黒目の周りに白い弧が…40代以下の「老人環」に要注意

脂質異常症は自覚症状がない
脂質異常症は自覚症状がない

 年を重ねると体にさまざまな変化が表れる。肌はシミが増えて潤いが失われ、膝や腰が痛くなる。目も例外ではない。老眼で近くが見えづらくなるだけでなく、目の角膜の周りに白い弧状の曇りが表れてくる。しかし、この白い弧が若い頃にできたとすると……。

「先生、両側の茶眼の縁が白くなってきました。白内障でしょうか?」

 田中聡子さん(仮名、43歳)が近くの眼科クリニックに駆け込んだのは8月のこと。朝、鏡を見ていて目の角膜の周りに白い弧ができているのに気がついた。「清澤眼科医院」(東京・南砂)の清澤源弘院長が言う。

「これは水晶体が紫外線や加齢などで白く濁る白内障ではなく、老人環と呼ばれる中高年に見られる角膜の変性です」

 角膜は目の前方で透明なドーム形になっている。
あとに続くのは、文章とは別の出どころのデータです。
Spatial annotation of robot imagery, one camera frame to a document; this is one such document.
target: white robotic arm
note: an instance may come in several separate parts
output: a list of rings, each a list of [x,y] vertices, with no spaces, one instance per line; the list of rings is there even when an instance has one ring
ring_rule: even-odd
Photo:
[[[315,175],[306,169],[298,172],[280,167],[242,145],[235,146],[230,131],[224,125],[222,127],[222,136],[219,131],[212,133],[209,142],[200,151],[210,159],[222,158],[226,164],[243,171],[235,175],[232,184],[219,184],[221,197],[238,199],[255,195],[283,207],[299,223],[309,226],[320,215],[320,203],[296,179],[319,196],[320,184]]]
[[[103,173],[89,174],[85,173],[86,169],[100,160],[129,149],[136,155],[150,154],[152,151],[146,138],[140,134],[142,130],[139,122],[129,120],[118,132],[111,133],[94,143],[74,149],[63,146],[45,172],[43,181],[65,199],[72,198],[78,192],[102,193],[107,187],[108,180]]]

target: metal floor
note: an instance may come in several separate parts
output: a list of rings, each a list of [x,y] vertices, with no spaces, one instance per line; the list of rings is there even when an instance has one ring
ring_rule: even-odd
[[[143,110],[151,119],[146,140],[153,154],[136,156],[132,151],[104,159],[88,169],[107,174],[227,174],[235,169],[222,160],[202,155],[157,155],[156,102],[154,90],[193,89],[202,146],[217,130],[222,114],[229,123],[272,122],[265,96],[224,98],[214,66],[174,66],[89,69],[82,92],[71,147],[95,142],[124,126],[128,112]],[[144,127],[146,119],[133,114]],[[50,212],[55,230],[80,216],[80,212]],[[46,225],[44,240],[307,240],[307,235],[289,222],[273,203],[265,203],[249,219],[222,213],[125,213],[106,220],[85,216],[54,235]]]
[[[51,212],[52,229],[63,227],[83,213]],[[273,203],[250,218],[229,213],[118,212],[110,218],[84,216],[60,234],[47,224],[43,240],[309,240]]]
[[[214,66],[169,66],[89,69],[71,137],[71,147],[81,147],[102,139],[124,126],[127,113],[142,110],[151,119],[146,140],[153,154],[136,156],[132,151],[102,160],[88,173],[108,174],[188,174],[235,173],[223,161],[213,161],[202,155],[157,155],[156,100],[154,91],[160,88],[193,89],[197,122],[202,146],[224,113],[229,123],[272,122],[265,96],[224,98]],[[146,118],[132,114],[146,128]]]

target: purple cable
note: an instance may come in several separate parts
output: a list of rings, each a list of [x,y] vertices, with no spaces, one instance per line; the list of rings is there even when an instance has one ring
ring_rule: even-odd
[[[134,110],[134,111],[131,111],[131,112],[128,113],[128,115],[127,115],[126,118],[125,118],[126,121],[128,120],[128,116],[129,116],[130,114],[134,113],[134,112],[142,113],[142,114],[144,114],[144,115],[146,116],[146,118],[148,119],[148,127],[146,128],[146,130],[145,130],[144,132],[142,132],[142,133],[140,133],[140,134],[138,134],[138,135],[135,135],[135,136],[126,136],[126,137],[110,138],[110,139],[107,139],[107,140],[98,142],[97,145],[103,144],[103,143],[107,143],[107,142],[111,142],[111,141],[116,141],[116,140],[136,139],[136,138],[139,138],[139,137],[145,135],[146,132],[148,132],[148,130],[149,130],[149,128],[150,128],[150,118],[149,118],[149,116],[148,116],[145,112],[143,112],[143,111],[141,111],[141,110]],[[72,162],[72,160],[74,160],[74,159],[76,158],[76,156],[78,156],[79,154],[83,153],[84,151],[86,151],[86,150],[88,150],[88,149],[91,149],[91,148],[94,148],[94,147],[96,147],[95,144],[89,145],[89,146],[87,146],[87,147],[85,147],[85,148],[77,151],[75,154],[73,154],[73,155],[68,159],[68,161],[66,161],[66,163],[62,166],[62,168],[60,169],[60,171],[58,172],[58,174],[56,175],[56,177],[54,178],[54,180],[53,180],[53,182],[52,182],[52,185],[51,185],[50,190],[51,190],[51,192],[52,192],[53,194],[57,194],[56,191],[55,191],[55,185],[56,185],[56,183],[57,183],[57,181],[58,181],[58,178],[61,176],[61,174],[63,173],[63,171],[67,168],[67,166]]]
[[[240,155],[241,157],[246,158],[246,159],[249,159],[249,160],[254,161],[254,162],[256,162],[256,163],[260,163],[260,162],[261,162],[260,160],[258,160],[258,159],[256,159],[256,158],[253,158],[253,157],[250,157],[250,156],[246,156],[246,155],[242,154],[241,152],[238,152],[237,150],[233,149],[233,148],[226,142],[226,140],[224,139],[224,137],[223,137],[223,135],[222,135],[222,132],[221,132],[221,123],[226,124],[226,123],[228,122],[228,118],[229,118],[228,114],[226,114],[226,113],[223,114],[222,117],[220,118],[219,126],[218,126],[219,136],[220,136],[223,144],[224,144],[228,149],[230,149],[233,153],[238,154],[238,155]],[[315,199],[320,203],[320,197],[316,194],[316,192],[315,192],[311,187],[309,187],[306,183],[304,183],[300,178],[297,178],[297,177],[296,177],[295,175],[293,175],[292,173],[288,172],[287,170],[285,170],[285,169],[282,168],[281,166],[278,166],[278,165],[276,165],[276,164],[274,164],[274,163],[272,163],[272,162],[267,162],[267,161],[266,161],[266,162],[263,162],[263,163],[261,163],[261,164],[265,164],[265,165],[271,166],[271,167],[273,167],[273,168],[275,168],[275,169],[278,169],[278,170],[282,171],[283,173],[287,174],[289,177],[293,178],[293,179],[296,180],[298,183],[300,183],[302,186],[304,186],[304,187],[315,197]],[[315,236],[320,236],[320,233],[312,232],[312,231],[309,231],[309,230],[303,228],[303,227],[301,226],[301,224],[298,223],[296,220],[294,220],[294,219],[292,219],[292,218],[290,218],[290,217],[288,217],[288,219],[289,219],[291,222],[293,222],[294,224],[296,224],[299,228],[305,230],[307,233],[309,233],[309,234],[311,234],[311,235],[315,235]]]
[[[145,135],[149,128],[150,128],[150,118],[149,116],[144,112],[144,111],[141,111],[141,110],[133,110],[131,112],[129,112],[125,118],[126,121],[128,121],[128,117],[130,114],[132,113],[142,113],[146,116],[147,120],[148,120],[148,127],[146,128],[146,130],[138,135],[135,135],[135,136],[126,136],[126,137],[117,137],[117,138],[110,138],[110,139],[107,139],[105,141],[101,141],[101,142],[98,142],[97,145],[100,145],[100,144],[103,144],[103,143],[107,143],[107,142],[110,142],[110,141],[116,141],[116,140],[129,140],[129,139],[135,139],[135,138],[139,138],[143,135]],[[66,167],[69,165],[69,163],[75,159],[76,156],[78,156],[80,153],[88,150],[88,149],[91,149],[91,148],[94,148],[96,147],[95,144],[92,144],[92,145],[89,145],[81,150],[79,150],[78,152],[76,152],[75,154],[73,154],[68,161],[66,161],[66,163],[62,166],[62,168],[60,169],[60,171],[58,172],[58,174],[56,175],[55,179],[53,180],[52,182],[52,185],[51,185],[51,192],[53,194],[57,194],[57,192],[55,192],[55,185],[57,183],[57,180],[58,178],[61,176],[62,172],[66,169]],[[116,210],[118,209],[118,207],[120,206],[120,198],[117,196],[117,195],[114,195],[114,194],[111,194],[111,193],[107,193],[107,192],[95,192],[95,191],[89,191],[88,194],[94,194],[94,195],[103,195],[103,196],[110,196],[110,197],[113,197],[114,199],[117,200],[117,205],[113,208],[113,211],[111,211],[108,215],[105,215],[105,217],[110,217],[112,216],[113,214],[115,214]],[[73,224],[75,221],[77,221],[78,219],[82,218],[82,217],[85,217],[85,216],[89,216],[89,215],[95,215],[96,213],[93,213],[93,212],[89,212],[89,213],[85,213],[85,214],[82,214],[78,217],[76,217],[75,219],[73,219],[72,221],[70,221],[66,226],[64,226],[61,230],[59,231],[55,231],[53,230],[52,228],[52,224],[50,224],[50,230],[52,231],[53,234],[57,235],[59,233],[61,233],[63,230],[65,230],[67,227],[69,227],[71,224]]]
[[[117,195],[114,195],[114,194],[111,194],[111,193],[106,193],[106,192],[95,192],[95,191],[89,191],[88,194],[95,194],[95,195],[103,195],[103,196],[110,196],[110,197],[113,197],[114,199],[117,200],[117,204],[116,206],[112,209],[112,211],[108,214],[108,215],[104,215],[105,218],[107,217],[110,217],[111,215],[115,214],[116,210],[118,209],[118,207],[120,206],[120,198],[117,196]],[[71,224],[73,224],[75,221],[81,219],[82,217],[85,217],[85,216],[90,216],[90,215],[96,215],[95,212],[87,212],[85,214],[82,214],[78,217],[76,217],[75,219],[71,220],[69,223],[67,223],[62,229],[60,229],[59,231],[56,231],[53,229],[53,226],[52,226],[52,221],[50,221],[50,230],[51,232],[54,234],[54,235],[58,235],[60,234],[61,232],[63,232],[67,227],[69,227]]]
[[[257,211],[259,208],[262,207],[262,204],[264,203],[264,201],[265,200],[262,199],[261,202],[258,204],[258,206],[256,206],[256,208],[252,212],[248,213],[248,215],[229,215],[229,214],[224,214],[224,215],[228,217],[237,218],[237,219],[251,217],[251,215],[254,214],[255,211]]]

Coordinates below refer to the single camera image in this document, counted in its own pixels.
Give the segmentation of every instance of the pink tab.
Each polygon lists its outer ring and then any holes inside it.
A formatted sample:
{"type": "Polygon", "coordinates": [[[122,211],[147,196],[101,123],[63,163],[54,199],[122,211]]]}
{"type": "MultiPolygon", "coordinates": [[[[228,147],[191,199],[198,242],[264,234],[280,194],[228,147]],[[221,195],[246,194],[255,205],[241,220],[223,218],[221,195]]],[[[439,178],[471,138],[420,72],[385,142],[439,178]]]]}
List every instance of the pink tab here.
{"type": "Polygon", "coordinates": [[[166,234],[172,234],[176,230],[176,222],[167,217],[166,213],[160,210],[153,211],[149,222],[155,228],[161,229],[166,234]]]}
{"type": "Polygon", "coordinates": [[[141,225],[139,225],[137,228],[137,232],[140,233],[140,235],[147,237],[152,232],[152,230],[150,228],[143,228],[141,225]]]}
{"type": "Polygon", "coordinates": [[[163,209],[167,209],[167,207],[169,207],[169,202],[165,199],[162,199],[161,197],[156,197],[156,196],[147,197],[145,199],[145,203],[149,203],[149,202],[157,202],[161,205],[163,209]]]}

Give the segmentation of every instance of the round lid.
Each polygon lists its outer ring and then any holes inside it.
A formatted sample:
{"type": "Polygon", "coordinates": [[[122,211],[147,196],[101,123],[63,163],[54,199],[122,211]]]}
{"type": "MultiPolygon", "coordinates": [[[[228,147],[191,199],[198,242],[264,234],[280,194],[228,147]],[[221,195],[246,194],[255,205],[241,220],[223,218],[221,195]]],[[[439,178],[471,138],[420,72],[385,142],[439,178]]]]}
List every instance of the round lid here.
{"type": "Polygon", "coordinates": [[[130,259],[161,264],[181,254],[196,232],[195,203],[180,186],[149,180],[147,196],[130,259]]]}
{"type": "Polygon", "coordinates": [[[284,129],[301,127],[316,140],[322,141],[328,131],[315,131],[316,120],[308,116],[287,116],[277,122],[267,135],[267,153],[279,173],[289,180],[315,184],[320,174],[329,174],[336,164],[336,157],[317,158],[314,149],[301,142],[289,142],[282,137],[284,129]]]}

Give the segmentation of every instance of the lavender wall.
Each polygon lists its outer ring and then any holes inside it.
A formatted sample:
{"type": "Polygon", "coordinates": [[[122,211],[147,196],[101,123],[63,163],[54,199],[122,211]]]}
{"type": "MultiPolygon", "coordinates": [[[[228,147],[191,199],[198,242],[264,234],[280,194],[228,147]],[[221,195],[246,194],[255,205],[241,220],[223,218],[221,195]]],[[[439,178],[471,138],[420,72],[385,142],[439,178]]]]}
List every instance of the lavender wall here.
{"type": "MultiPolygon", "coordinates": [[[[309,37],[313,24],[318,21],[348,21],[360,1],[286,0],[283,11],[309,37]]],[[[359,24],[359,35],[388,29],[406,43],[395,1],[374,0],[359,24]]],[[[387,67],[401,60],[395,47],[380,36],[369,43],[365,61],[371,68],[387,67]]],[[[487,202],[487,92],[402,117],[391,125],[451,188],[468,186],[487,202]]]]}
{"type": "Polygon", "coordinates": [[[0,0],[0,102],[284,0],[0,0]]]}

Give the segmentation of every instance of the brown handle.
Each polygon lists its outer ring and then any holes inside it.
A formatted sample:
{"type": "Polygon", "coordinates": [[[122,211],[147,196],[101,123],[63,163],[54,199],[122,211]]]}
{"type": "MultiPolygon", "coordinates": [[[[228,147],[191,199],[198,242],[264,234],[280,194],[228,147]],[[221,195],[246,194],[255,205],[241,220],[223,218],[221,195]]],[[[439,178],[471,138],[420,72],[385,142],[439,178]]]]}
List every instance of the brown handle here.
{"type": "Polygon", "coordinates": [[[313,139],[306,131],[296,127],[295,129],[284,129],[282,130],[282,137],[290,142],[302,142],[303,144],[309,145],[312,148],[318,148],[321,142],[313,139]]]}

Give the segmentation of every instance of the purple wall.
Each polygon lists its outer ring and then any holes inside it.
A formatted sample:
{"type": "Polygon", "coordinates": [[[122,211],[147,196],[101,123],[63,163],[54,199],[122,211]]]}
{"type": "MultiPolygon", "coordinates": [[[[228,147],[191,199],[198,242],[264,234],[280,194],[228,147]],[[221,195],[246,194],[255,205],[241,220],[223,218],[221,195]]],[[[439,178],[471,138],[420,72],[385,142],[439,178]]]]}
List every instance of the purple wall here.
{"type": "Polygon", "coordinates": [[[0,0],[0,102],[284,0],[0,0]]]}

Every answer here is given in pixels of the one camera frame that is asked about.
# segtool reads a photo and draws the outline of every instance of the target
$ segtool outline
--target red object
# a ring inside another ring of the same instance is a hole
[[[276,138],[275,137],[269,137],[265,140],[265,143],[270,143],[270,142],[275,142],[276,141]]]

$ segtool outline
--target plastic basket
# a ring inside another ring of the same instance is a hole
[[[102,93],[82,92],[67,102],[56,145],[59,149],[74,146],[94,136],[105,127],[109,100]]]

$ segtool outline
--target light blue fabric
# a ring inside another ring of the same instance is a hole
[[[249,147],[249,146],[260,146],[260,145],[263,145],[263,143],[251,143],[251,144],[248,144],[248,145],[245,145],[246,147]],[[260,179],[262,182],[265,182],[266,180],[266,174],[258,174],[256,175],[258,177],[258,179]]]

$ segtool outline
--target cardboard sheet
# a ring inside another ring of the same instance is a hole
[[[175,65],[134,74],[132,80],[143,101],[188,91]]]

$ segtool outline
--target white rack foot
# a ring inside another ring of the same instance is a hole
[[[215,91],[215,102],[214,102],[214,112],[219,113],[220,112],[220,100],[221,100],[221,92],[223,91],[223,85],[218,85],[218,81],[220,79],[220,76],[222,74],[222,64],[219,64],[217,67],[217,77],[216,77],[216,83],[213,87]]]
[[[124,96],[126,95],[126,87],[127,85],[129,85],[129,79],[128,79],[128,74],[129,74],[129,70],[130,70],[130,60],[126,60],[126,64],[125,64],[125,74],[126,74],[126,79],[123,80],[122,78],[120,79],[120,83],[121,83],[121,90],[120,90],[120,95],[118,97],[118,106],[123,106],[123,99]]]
老人環ができると、角膜の周辺部に弧状、半円形、または全周に、白色または灰色の混濁帯が表れる。

「高齢者に老人環が見られた場合は他に目の症状を示すことはほとんどなく、視力も最後まで低下しません」

 老人環はその名の通り主に老化によって起きる。60歳以上の人の約60%にこの状態があり、80歳以上ではほぼ100%がこれを持っている。

「原因は角膜の表面に近い部分に形成される脂肪沈着です。血液中の脂肪は、人の食事中の脂肪に由来し、肝臓でも生成されます。コレステロールは血中に表れる脂肪の一種です。ただし、老人環の発生は、その患者のコレステロール濃度が高いことを必ずしも意味しません」

■脂質異常症が隠れているケースも

 しかし、45歳くらいまでの人に老人環が出たとしたら話は別だ。放置すれば、心臓疾患、脳卒中などにつながる脂質異常症が見逃される可能性がある。そのため医師は若くして老人環がある人は脂質異常症を疑い、血液検査を行うことがある。

 脂質異常症には、LDL(悪玉)コレステロールが140㎎/デシリットル以上の「高LDLコレステロール血症」、HDL(善玉)コレステロールが40㎎/デシリットル未満の「低HDLコレステロール血症」、中性脂肪が150㎎/デシリットル以上の「高トリグリセライド血症(高中性脂肪血症)」が含まれる。

 ちなみに、LDLコレステロールと中性脂肪の両方とも数値が高い場合はLDLコレステロールの直径が小さい「スモールデンスLDL」となって血管壁に入り込みやすくなり、心筋梗塞などのリスクを一層高めるともいわれている。

「脂質異常症は発症していても本人にほとんど自覚がありません。血液検査を受けて初めて発症の事実を知ったという患者がほとんどです。数少ない自覚症状としては蓄積したコレステロールにより手や足の腱が腫れたり、皮膚にしこりができたりします。これが、上まぶたの鼻寄りにできれば眼瞼黄色腫です。アキレス腱が腫れると心臓病になりやすいという話はここからきています。同様に角膜周囲にコレステロールがたまったときにできるのが老人環なのです」

 脂質異常症と診断された場合、治療はまず食生活の改善だ。

「これまでコレステロールや脂質の多い肉の脂身、卵、乳製品などが多い洋食を中心とした食生活をしていたのなら和食などに変えて、野菜を多くとるようにしましょう。また夕食が夜遅い時間だとカロリーや脂質などが消費されないまま就寝することになり、コレステロール値が高い状態のままになる。夕食は早めに済ませましょう。ただし、食事の回数を減らすと1回あたりに吸収するカロリーや脂質が多くなりやすい体質に変化する。1日3食を規則正しくとることが重要です」

 食事に気をつけていて痩せ形なのに50代未満で老人環が出たという人は、家族性高コレステロール血症の疑いがある。

「家族性高コレステロール血症は生まれつきの疾患です。肝臓の細胞表面にあるタンパク質『LDL受容体』の遺伝子やそれに関連する遺伝子に異常があるために血液中のLDLコレステロールが細胞内に取り込まれず、血液中にたまりやすくなり、脂質異常症の中でも心筋梗塞などのリスクが最も高くなります」

 目は口ほどにモノを言う。年をとればとるほど、ときに自分の目を観察することが大切だ。